Adult onset MITO is not a life threatening disease, and for that we are extremely thankful. It certainly does affect my quality of life, however. The specialist does not think I will ever end up in a wheelchair, which is wonderful news. There is no cure and no real treatment, however. That's the bad news.

There are some vitamins and cofactors I can try taking, but I'll basically have to experiment on myself to see which ones, if any, will possibly give me more energy. He suggested I try Coenzyme-Q10, so I started taking it last night. Antioxidants may also be helpful. I had stopped taking all but the most essential meds and supplements early in 2011 when my liver enzymes were first elevated and the weakness became pronounced. Now that we know what I have I plan to start taking Turmeric, Vitamin E, Omega 3, and Lutein, again, as well as the CoQ10. I already eat a diet rich in green leafy vegetables, nuts, and fruits, as well as consciously eating high quality proteins and limited complex carbohydrates - all recommended for Diabetics and people with neurological disorders.

When I see my own Neurologist next time I'll probably ask for a prescription for Physical Therapy again, so they can help me build up a safe exercise routine based on this diagnosis. In the mean time I'll try to increase my activity level VERY gradually.

I've joined the United Mitochondrial Disease Foundation, MitoAction, and the Muscular Dystrophy Association, and I'm studying all the information on this disease they provide.

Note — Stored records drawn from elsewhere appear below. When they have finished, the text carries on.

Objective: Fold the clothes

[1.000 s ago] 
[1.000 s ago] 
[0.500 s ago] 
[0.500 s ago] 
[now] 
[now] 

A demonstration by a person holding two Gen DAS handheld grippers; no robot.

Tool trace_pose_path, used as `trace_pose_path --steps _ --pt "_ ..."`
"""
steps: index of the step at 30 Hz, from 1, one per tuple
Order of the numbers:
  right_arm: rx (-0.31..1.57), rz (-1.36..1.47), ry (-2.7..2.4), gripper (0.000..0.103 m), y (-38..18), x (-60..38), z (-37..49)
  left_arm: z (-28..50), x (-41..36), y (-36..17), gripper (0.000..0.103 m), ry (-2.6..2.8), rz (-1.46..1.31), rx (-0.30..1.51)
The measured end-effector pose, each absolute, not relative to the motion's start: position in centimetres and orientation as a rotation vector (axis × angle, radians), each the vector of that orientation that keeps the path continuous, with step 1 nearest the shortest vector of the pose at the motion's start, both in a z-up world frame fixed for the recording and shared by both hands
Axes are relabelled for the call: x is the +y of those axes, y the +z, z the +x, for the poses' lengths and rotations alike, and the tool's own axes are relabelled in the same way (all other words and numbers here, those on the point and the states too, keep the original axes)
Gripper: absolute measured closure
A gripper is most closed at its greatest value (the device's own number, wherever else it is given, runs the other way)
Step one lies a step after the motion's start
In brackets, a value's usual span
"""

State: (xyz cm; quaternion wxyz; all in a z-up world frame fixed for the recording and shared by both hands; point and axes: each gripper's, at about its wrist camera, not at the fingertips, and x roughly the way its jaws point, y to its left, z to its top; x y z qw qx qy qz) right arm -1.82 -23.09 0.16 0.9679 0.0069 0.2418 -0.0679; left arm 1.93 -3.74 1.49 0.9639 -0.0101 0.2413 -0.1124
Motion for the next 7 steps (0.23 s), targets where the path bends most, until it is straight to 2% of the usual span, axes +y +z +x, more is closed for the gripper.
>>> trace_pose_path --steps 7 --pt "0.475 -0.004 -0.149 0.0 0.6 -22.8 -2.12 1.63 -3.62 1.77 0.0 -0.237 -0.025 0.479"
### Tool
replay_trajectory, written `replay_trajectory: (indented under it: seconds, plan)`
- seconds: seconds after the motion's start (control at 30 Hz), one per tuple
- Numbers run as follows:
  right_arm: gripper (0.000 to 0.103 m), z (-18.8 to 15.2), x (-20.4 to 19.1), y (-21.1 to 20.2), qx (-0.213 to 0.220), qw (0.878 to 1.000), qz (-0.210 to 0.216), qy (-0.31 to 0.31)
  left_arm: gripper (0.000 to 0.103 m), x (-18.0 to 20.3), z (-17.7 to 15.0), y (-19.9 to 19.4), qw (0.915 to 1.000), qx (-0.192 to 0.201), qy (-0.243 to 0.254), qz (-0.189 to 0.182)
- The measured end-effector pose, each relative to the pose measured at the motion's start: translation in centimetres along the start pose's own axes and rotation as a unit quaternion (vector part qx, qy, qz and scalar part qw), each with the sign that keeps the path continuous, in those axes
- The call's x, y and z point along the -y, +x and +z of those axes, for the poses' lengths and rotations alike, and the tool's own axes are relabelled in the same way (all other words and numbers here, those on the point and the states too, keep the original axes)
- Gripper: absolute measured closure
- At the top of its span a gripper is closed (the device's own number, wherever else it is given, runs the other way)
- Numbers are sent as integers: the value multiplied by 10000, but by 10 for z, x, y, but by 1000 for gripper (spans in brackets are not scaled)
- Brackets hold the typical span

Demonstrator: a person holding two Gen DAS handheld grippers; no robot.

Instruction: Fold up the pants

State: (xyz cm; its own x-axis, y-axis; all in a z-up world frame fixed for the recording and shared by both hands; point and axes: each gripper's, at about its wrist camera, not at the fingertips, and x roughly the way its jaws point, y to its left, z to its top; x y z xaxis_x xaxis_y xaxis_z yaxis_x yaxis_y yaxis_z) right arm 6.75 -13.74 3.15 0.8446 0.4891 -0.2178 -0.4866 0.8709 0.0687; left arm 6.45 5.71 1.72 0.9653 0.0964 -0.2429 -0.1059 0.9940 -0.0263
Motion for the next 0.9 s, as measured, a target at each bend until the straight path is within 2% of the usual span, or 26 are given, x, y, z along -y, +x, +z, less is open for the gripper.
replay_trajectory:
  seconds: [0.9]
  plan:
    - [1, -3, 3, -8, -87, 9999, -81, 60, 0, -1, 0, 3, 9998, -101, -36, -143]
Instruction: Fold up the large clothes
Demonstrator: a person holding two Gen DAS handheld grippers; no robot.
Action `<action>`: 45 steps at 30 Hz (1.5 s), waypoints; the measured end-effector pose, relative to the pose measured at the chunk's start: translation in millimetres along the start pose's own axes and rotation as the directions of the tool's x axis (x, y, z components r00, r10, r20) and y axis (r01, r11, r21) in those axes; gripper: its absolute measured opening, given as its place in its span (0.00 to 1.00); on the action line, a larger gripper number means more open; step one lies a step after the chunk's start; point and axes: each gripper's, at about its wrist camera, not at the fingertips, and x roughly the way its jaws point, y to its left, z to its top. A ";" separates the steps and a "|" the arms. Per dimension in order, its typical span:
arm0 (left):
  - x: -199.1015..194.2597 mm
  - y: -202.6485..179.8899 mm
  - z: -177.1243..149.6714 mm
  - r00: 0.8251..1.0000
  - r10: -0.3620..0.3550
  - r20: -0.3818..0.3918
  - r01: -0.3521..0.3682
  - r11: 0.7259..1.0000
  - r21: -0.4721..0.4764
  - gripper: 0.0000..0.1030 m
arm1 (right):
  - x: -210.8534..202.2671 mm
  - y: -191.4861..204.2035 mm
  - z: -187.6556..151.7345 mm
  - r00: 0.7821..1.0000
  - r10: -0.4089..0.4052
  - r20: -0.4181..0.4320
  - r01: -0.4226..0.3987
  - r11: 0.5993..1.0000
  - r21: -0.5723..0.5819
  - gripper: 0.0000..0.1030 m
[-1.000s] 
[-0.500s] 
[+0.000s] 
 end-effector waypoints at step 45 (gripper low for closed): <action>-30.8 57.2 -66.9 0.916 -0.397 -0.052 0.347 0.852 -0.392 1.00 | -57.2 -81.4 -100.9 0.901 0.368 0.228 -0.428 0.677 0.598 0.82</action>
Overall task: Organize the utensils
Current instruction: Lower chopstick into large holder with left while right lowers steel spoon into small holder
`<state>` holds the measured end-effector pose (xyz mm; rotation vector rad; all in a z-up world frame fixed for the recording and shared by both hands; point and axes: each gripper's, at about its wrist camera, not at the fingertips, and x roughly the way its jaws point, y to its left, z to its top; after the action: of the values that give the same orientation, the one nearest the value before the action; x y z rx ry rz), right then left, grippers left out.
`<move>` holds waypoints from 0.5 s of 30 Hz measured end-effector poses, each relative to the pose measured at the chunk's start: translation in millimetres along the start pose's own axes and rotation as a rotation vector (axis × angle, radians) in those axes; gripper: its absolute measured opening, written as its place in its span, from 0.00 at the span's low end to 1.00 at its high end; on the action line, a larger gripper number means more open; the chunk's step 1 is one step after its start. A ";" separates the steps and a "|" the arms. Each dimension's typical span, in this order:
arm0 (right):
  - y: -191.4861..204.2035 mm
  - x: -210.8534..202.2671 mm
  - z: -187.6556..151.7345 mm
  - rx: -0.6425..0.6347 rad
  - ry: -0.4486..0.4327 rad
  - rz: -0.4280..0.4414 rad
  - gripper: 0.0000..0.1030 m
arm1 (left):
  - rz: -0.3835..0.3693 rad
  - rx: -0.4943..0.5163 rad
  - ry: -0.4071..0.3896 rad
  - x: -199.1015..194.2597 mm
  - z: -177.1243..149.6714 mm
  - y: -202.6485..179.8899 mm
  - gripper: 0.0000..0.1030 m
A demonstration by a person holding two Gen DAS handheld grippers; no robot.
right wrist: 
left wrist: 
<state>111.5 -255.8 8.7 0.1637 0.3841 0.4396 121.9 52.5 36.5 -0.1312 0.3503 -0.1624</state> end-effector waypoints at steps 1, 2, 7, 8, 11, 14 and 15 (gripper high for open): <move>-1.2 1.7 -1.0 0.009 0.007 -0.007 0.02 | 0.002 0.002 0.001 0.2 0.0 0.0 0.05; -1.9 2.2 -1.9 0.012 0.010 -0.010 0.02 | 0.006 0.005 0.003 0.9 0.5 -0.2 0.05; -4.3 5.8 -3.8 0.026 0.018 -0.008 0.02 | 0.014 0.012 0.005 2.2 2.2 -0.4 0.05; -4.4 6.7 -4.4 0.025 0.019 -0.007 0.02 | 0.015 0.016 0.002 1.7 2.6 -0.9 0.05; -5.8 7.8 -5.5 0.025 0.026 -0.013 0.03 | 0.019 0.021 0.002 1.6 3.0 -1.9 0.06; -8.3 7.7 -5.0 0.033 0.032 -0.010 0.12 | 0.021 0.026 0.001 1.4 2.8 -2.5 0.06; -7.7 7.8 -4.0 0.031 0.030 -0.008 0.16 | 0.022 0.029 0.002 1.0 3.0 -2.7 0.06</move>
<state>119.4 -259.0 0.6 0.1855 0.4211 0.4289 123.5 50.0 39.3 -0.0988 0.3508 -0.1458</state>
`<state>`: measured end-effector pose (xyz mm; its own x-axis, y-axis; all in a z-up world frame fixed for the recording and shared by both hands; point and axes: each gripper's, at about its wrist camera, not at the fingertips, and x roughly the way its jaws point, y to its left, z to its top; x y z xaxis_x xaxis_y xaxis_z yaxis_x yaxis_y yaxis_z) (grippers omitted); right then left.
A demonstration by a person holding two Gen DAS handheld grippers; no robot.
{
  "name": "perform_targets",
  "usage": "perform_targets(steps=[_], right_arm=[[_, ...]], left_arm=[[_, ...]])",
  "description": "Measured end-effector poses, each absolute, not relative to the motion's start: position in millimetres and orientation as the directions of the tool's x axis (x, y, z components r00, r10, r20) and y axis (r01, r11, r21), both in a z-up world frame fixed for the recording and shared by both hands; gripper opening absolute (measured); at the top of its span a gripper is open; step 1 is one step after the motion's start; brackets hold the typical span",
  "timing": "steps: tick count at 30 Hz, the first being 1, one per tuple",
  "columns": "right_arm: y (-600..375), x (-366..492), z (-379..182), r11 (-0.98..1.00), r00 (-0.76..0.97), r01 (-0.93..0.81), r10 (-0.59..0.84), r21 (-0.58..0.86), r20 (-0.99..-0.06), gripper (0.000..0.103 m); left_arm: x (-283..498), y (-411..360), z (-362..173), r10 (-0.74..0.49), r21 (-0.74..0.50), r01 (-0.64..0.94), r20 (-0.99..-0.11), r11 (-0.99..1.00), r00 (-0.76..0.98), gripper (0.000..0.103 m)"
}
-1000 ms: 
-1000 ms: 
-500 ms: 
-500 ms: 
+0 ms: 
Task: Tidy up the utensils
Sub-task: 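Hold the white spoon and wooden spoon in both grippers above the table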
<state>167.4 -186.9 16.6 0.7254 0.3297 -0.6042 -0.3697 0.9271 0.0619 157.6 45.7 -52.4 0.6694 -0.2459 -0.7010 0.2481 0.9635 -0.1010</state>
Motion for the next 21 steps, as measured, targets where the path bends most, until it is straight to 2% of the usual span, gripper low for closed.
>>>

So I feel like I'm developing a plan of action and have hope that I will be able to slow the progression of this disease with supplements and good nutrition. I'm thankful to God for our close proximity to such a world renowned research hospital as UAB and for the specialists there. Waiting so long to get these test results has been extremely hard on both of us, but now we have an enemy with a name and can deal with it emotionally and physically.

2 comments:

Missy Leone-rhabdo said...

I am so sorry for you!!! But in away I am very happy you found out the cause of all this! You got your results back quickly! Good for you!! I am hoping all the best to you from one mito to the other mito. Are you on mitooldies? or FB? Will you be going to DC this summer? I am a leader/ambassador for UMDF now.

Always the best,
Missy Leone

Dirty Butter said...

Sorry it took me so long to reply. Your comment notice must have ended up in my spam folder.

We are relieved to have a dx, even though it would have been better if there were a treatment for it.

I've joined MitoAction, MDA, UMDF, and found a great Mito Adults and a MITO Support group on Facebook. I tried mitooldies, but I don't like that format. FB suits me better.

I'm not much for socializing and certainly not up to traveling. I have received notice of a more local support group social and am trying to convince myself to attend it.